** Your objective **
Print each entry below precisely as shown.
|---|
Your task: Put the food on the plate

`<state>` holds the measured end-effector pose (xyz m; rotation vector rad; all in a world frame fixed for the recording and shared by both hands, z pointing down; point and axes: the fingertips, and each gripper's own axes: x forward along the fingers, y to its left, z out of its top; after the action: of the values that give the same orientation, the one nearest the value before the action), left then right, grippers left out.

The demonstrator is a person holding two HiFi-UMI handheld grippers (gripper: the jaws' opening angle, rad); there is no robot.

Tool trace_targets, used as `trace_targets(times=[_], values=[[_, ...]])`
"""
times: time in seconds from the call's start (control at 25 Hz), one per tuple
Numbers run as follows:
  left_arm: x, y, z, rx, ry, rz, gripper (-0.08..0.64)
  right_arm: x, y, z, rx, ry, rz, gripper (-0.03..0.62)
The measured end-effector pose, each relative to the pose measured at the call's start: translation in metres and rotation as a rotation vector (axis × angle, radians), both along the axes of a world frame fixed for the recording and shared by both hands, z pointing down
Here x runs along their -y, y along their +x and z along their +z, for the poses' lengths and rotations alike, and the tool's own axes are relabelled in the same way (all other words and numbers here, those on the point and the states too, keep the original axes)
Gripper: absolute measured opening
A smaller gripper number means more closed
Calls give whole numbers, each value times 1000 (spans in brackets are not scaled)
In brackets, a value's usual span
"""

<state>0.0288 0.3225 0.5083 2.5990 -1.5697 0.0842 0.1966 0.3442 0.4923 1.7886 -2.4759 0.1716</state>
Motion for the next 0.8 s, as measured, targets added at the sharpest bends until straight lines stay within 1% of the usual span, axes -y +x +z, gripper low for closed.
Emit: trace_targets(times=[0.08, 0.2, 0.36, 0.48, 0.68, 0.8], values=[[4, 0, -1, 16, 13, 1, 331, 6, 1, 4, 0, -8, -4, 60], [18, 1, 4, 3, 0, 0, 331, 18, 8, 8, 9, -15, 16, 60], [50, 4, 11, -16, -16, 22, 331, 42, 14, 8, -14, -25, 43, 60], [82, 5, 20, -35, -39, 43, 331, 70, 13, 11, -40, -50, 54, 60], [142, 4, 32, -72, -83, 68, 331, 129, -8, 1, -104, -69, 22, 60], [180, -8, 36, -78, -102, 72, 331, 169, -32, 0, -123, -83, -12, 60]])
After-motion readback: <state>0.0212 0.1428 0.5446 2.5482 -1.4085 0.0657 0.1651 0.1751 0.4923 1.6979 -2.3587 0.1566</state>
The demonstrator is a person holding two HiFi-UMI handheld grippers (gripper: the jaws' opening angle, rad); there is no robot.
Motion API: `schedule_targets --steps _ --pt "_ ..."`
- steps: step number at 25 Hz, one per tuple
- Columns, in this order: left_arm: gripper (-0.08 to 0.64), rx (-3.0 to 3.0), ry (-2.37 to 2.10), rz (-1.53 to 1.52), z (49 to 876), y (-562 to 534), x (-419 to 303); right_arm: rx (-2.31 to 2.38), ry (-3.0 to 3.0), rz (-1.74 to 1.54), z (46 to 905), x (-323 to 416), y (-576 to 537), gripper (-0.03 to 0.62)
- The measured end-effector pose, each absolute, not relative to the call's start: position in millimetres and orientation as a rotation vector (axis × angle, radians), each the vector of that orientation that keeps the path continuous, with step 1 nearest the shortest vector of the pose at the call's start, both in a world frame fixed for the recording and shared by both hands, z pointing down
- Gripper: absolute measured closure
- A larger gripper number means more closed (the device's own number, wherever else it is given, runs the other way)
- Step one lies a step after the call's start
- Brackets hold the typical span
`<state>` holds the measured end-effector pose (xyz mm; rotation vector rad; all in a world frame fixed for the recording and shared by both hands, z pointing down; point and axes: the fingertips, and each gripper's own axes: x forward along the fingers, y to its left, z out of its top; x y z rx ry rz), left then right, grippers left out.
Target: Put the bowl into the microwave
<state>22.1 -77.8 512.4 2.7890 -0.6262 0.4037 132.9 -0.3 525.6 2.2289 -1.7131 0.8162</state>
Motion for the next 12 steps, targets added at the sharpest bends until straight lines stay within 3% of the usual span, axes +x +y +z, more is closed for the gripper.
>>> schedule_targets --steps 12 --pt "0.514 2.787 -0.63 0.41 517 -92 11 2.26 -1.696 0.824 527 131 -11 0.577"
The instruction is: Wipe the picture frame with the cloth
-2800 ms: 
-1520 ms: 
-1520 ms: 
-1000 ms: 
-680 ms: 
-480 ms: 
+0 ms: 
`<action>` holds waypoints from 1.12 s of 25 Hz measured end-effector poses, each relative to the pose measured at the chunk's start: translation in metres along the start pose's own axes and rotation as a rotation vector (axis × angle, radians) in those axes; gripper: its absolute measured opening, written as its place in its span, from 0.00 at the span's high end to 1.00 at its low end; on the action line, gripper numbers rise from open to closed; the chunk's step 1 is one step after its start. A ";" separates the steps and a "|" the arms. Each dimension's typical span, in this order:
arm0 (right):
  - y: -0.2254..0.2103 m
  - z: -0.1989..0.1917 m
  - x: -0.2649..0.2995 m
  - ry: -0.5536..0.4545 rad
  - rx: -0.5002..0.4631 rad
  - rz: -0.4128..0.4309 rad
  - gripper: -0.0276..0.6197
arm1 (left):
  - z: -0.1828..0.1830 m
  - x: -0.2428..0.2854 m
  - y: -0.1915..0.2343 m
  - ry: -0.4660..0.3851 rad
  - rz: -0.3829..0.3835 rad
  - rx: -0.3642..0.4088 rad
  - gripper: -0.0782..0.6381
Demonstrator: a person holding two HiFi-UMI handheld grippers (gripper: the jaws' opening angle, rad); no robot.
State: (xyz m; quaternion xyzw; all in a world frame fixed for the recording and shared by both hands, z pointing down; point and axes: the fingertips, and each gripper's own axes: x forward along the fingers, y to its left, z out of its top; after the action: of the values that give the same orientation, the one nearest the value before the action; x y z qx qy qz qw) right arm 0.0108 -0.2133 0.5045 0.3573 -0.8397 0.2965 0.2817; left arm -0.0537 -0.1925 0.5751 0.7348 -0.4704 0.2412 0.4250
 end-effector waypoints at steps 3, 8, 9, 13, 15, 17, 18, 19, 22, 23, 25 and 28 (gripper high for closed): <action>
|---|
** Written response **
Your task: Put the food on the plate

`<state>` holds the measured end-effector pose (xyz m; rotation vector rad; all in a world frame fixed for the recording and shared by both hands, z pointing down; point and axes: the fingertips, and each gripper's own axes: x forward along the fingers, y to its left, z out of its top; after the action: of the values that give the same orientation, the one nearest the value before the action), left then right, grippers left out.

The demonstrator is a person holding two HiFi-UMI handheld grippers (gripper: the jaws' opening angle, rad); there is no robot.

Tool trace_targets, used as `trace_targets(times=[_], values=[[_, ...]])`
"""
times: time in seconds from the call's start (control at 25 Hz), one per tuple
Numbers run as follows:
  left_arm: x, y, z, rx, ry, rz, gripper (-0.08..0.64)
  right_arm: x, y, z, rx, ry, rz, gripper (-0.03..0.62)
The measured end-effector pose, each relative to the pose measured at the call's start: translation in metres and rotation as a rotation vector (axis × angle, radians), both along the axes of a world frame fixed for the recording and shared by both hands, z pointing down
Here x runs along their -y, y along their +x and z along their +z, for the poses' lengths and rotations alike, and the tool's own axes are relabelled in the same way (all other words and numbers here, those on the point and the states too, keep the original axes)
Gripper: absolute measured opening
A smaller gripper number means more closed
Calls give whole numbers, each value times 1000 (spans in brackets are not scaled)
In brackets, a value's usual span
"""

<state>0.0288 0.3225 0.5083 2.5990 -1.5697 0.0842 0.1966 0.3442 0.4923 1.7886 -2.4759 0.1716</state>
Motion for the next 0.8 s, as measured, targets added at the sharpest bends until straight lines stay within 1% of the usual span, axes -y +x +z, gripper low for closed.
Emit: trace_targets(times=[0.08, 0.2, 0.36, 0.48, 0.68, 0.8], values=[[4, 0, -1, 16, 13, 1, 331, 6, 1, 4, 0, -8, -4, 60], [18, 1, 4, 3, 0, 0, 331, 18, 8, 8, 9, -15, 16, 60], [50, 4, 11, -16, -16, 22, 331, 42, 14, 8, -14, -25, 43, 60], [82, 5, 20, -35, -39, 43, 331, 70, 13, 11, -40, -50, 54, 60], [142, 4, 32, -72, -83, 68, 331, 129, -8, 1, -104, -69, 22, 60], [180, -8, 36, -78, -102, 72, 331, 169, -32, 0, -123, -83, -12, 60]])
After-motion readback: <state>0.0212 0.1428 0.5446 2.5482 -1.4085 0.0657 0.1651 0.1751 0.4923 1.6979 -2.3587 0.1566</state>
The demonstrator is a person holding two HiFi-UMI handheld grippers (gripper: the jaws' opening angle, rad); there is no robot.
Motion API: `schedule_targets --steps _ --pt "_ ..."`
- steps: step number at 25 Hz, one per tuple
- Columns, in this order: left_arm: gripper (-0.08 to 0.64), rx (-3.0 to 3.0), ry (-2.37 to 2.10), rz (-1.53 to 1.52), z (49 to 876), y (-562 to 534), x (-419 to 303); right_arm: rx (-2.31 to 2.38), ry (-3.0 to 3.0), rz (-1.74 to 1.54), z (46 to 905), x (-323 to 416), y (-576 to 537), gripper (-0.03 to 0.62)
- The measured end-effector pose, each absolute, not relative to the call's start: position in millimetres and orientation as a rotation vector (axis × angle, radians), each the vector of that orientation that keeps the path continuous, with step 1 nearest the shortest vector of the pose at the call's start, both in a world frame fixed for the recording and shared by both hands, z pointing down
- Gripper: absolute measured closure
- A larger gripper number means more closed (the device's own number, wherever else it is given, runs the other way)
- Step one lies a step after the call's start
- Brackets hold the typical span
`<state>` holds the measured end-effector pose (xyz mm; rotation vector rad; all in a world frame fixed for the recording and shared by both hands, z pointing down; point and axes: the fingertips, and each gripper's own axes: x forward along the fingers, y to its left, z out of its top; x y z rx ry rz), left then right, grippers left out.
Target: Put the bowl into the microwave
<state>22.1 -77.8 512.4 2.7890 -0.6262 0.4037 132.9 -0.3 525.6 2.2289 -1.7131 0.8162</state>
Motion for the next 12 steps, targets added at the sharpest bends until straight lines stay within 3% of the usual span, axes +x +y +z, more is closed for the gripper.
>>> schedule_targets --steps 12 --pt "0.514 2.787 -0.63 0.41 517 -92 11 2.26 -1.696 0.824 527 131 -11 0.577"
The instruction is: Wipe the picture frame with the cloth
-2800 ms: 
-1520 ms: 
-1520 ms: 
-1000 ms: 
-680 ms: 
-480 ms: 
+0 ms: 
`<action>` holds waypoints from 1.12 s of 25 Hz measured end-effector poses, each relative to the pose measured at the chunk's start: translation in metres along the start pose's own axes and rotation as a rotation vector (axis × angle, radians) in those axes; gripper: its absolute measured opening, written as its place in its span, from 0.00 at the span's high end to 1.00 at its low end; on the action line, gripper numbers rise from open to closed; the chunk's step 1 is one step after its start. A ";" separates the steps and a "|" the arms. Each dimension's typical span, in this order:
arm0 (right):
  - y: -0.2254..0.2103 m
  - z: -0.1989..0.1917 m
  - x: -0.2649..0.2995 m
  - ry: -0.5536..0.4545 rad
  - rx: -0.5002..0.4631 rad
  - rz: -0.4128..0.4309 rad
  - gripper: -0.0276..0.6197
arm1 (left):
  - z: -0.1828..0.1830 m
  - x: -0.2428..0.2854 m
  - y: -0.1915..0.2343 m
  - ry: -0.4660..0.3851 rad
  - rz: -0.3829..0.3835 rad
  - rx: -0.3642..0.4088 rad
  - gripper: -0.0782..0.6381
Demonstrator: a person holding two HiFi-UMI handheld grippers (gripper: the jaws' opening angle, rad); no robot.
State: (xyz m; quaternion xyzw; all in a world frame fixed for the recording and shared by both hands, z pointing down; point and axes: the fingertips, and each gripper's own axes: x forward along the fingers, y to its left, z out of its top; after the action: of the values that give the same orientation, the one nearest the value before the action; x y z qx qy qz qw) right arm 0.0108 -0.2133 0.5045 0.3573 -0.8397 0.2965 0.2817; left arm -0.0537 -0.1925 0.5751 0.7348 -0.4704 0.2412 0.4250
 end-effector waypoints at steps 3, 8, 9, 13, 15, 17, 18, 19, 22, 23, 25 and 28 (gripper high for closed): <action>

The output above is complete as it stands.